Running Behind

Just a quick update to mention that things are running a little behind getting API updates uploaded. The PATCH/PUT API routes are now available but I got sidetracked over the break with family and have not been able to complete the POST API route. I hope to get to it soon. Will post more once I have added the new route.

BTW: Yes I did see the latest from Openclipart, and their advancements in getting the site back up and running. I have many questions but doubt I will ever get answers, they do not seem to be very forthcoming with answers about anything and just seem to expect blind trust. It would be nice and go a long way in my opinion if they released the data on the clipart (tags, dates, etc) since that is copyrighted by them and not covered under the CC0. But I am not a lawyer so if someone knows more than me please inform me.

More to come!

Stage Two Complete

I am happy to announce that nine days after stage one was complete all of the files in stage two have now been imported into the site. To explain a little more about what is included in each stage. Stage one included all the files that I was able to extract meta data from the SVG files. That usually included things like a title, date, description, tags and a creator. Not all stage one files had each meta data field but often more than one. When the title was not available in stage one files the title was created from the filename if it was possible.

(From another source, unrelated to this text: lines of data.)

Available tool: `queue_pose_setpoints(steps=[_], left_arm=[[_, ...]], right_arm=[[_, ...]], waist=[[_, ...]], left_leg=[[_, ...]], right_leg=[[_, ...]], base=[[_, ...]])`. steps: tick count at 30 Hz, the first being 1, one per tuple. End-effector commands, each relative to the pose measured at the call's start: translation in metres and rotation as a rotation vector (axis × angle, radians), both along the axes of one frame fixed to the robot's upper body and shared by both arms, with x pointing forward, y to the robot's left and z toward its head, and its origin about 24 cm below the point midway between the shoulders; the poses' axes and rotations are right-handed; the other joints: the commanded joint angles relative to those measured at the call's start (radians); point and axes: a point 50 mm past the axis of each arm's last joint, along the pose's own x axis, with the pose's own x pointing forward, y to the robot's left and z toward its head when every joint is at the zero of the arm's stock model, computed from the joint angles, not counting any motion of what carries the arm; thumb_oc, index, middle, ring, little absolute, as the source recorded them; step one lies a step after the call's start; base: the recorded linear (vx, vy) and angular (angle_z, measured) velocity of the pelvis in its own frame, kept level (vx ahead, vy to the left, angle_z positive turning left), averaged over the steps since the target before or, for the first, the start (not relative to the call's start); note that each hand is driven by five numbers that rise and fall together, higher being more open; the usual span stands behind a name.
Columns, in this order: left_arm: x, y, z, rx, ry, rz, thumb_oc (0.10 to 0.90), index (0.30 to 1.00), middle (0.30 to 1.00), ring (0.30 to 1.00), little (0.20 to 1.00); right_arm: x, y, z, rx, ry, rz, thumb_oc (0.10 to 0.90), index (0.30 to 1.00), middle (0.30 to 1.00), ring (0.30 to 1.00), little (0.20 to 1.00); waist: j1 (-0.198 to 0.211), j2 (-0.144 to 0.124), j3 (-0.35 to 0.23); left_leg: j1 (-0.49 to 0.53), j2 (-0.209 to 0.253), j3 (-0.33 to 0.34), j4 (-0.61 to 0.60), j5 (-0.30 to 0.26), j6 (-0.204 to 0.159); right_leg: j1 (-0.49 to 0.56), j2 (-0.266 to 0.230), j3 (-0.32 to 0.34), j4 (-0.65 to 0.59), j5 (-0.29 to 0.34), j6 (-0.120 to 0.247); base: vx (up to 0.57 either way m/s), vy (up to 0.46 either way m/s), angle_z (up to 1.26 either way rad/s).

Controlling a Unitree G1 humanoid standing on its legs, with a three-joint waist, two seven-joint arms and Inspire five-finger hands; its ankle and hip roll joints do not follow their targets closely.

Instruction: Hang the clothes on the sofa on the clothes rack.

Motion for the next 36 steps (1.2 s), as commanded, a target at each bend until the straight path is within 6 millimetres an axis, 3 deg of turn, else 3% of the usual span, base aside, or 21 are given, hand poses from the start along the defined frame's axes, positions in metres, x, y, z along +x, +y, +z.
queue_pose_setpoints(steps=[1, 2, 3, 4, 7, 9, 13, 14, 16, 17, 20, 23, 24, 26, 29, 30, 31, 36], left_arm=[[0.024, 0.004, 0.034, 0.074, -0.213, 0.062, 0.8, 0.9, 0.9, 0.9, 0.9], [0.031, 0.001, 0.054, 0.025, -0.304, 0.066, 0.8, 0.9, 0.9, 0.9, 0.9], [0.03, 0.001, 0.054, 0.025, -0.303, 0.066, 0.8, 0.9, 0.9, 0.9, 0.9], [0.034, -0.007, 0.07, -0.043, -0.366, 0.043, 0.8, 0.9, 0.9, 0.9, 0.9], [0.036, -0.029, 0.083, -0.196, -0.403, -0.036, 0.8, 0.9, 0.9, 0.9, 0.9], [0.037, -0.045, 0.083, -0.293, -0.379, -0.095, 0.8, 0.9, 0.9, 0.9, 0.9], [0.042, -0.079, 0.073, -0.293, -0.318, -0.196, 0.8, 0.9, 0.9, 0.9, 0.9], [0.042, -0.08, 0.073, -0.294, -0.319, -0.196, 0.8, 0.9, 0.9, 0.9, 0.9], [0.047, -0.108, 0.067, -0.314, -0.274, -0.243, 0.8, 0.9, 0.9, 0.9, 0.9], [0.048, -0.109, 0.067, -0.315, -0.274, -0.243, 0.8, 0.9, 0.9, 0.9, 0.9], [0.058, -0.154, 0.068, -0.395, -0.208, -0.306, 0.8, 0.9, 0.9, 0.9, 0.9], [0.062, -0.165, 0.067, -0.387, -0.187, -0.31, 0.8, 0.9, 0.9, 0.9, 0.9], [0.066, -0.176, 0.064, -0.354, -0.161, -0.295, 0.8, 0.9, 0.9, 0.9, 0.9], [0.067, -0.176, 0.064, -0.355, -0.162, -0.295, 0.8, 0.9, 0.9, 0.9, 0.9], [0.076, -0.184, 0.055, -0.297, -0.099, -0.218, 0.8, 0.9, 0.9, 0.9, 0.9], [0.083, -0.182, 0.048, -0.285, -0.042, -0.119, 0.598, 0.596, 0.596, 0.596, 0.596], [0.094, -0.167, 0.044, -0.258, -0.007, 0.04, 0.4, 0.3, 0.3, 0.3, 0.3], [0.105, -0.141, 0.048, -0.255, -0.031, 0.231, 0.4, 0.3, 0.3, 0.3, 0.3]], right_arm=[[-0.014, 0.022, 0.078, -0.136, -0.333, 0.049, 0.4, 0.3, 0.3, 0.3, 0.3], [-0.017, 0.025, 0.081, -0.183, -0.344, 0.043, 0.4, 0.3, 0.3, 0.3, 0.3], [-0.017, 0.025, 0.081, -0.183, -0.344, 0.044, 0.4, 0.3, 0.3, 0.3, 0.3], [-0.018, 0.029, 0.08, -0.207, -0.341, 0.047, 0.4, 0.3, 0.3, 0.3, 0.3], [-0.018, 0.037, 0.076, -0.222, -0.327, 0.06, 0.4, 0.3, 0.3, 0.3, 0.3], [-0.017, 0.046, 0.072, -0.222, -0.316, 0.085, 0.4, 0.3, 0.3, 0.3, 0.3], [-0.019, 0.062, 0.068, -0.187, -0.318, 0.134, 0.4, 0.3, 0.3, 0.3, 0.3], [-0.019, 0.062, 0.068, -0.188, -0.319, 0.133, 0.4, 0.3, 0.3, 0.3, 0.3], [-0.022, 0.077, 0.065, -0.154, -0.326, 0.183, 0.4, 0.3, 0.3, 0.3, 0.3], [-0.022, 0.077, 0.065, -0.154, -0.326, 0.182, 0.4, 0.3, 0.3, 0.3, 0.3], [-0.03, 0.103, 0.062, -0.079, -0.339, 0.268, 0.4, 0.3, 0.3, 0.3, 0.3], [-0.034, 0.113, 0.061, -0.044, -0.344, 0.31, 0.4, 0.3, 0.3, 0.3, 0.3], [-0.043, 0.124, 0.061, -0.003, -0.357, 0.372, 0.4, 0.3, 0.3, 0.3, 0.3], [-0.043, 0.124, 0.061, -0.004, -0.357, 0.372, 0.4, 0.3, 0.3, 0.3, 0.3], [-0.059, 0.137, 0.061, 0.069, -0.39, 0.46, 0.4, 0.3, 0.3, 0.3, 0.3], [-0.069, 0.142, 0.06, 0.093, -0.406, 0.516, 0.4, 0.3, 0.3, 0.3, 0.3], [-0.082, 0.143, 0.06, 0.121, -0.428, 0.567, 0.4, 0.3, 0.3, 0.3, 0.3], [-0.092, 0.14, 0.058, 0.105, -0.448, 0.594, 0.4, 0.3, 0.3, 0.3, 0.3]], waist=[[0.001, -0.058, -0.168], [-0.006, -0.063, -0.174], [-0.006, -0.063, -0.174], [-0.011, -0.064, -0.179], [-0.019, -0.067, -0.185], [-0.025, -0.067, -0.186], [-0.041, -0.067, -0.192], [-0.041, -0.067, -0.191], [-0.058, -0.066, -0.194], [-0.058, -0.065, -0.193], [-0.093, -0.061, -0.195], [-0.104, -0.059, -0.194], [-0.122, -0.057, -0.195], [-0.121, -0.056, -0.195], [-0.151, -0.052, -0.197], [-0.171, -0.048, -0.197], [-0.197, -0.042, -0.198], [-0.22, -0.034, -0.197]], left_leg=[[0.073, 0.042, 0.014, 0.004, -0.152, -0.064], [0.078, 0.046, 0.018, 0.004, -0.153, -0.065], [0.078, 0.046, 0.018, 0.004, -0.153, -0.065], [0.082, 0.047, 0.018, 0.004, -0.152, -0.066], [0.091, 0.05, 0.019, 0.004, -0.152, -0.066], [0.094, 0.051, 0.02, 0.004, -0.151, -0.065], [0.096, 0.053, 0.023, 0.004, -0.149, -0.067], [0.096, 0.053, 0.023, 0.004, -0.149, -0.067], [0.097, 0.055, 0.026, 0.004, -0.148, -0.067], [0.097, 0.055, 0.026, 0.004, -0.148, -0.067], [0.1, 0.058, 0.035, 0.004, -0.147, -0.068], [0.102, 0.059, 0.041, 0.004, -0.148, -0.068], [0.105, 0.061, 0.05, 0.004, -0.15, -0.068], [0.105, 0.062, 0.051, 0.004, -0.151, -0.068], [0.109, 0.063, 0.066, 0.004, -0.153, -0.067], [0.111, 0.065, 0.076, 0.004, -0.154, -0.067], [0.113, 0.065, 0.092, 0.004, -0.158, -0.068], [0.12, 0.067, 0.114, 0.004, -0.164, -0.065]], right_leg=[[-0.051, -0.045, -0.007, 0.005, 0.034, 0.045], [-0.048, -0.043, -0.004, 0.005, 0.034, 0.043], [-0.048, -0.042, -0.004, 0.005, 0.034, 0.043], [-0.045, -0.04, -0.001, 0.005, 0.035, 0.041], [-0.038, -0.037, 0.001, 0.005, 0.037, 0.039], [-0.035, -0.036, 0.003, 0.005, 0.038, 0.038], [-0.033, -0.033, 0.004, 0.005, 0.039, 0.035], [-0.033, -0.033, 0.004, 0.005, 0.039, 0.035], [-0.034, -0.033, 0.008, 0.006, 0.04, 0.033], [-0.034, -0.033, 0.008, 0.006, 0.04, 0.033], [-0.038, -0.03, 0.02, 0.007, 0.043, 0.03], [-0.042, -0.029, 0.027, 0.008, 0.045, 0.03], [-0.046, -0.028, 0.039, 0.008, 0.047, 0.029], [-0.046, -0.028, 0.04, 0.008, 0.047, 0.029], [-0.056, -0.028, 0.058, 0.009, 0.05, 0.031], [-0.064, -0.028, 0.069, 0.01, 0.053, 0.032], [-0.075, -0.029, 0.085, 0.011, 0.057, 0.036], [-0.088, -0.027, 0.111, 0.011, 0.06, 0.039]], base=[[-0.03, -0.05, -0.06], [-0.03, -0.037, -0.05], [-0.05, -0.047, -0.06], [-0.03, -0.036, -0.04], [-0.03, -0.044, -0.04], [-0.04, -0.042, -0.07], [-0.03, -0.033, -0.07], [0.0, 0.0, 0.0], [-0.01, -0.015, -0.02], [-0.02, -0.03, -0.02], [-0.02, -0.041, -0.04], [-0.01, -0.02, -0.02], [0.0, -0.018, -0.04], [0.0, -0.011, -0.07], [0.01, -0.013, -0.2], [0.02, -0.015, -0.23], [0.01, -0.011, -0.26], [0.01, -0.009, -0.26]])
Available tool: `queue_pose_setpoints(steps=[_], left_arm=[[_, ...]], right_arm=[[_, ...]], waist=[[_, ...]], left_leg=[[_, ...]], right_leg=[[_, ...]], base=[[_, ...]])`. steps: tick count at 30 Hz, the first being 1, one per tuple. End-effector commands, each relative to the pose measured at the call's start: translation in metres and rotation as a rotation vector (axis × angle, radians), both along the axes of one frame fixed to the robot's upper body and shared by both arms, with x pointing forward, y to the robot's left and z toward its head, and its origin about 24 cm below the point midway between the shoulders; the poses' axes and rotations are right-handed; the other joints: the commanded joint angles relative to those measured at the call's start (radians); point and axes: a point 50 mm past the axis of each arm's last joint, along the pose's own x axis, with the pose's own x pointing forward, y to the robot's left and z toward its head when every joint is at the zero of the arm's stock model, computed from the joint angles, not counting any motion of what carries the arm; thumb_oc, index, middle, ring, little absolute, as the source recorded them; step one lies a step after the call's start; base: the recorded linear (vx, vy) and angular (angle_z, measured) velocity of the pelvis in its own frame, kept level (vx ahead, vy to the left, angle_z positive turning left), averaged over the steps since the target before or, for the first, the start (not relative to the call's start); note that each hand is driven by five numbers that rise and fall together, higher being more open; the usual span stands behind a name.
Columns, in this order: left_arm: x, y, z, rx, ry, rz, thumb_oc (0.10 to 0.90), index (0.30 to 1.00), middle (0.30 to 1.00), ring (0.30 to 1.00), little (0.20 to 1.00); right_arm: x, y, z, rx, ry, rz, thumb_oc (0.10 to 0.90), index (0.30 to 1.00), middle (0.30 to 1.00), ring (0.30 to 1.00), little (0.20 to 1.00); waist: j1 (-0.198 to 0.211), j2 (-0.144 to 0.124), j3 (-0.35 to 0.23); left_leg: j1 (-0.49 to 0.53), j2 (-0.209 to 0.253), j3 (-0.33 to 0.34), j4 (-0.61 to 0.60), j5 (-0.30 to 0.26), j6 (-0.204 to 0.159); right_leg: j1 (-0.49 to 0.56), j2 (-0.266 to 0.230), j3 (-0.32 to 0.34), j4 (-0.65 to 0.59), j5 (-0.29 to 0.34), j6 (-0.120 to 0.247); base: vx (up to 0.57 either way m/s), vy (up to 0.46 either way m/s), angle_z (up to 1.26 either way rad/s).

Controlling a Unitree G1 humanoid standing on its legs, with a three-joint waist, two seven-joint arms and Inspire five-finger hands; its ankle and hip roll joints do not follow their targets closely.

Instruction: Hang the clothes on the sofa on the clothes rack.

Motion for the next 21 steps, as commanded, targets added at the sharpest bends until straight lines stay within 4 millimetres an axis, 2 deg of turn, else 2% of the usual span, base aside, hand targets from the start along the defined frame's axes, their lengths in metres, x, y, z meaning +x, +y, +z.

Stage two files included all files that had no meta data included in the SVG file. In this case the filename occasionally had the creator, date and a title was able to be created from the filename. It is not exact since the file name scheme is inconsistent over time. Dates were harder, since there were no dates in the meta data the dates are often estimated based on the last file that had a date. When no date was able to be estimated based on the last date available by ID a default date of Jan 1, 1970 should have been assigned. Some creator names we included in the filenames, and when I noticed the name, or was able to pick it out those creator names were removed from the title and added as the creator. I am sure I missed many.

Stage three files, are all the files from stage one and stage two that have incomplete meta data and little to no clue in the filename about what they are. These files need to be done by hand. I might see if I can cross reference them with what is available in the Wayback machine but these will take longer to process. These files will also include files that have already been added that I simply missed or are having problems processing as SVG’s or images. I will probably leave many of these for a bit since I think I need a break from looking at spreadsheets of files.

Next on the site will be some clean up of things that will just make it easier to maintain the site. Here are some things on the list the next little while:

  • Ability to submit changes to existing listings from the listing pages themselves when you are logged in.
  • Improvement to how the quick search bar at the top and the search results page.
  • Getting back to the JSON API to include the ability to POST new clipart to the site via the API and accept edits to existing items.
  • Some automated processes to flag when images are not processing correctly.
  • Friendlier login, registration and profile pages. This includes nicer edit pages for creators to edit listings.

If any of the original Openclipart creators would like to join it is possible for you to have the Openclipart submissions linked to your account here. This allows you to do several things:

  • Edit the titles, description, dates and tags of the already included Openclipart items here on the site.
  • Eventually export a CSV file of just your submissions.
  • Get some statistics of downloads.
  • Other suggestions? Leave a comment.

To get started you need to create an account and drop me a note with your original Openclipart user name and we will sort out what items are yours. This is still a work in progress and I am still working out some of the edit screens.

I think it is important that the original creators get credit for their work here. While that is not required under the CC0 I think the creators behind the artwork should know that their work is appreciated.

I have also updated the CSV exports of the clipart listings. The CSV file export tool will be getting a little bit of an update in the next little bit since it currently only exports the Openclipart sourced files. Now that new files can be uploaded here I need to make sure those other listings get included.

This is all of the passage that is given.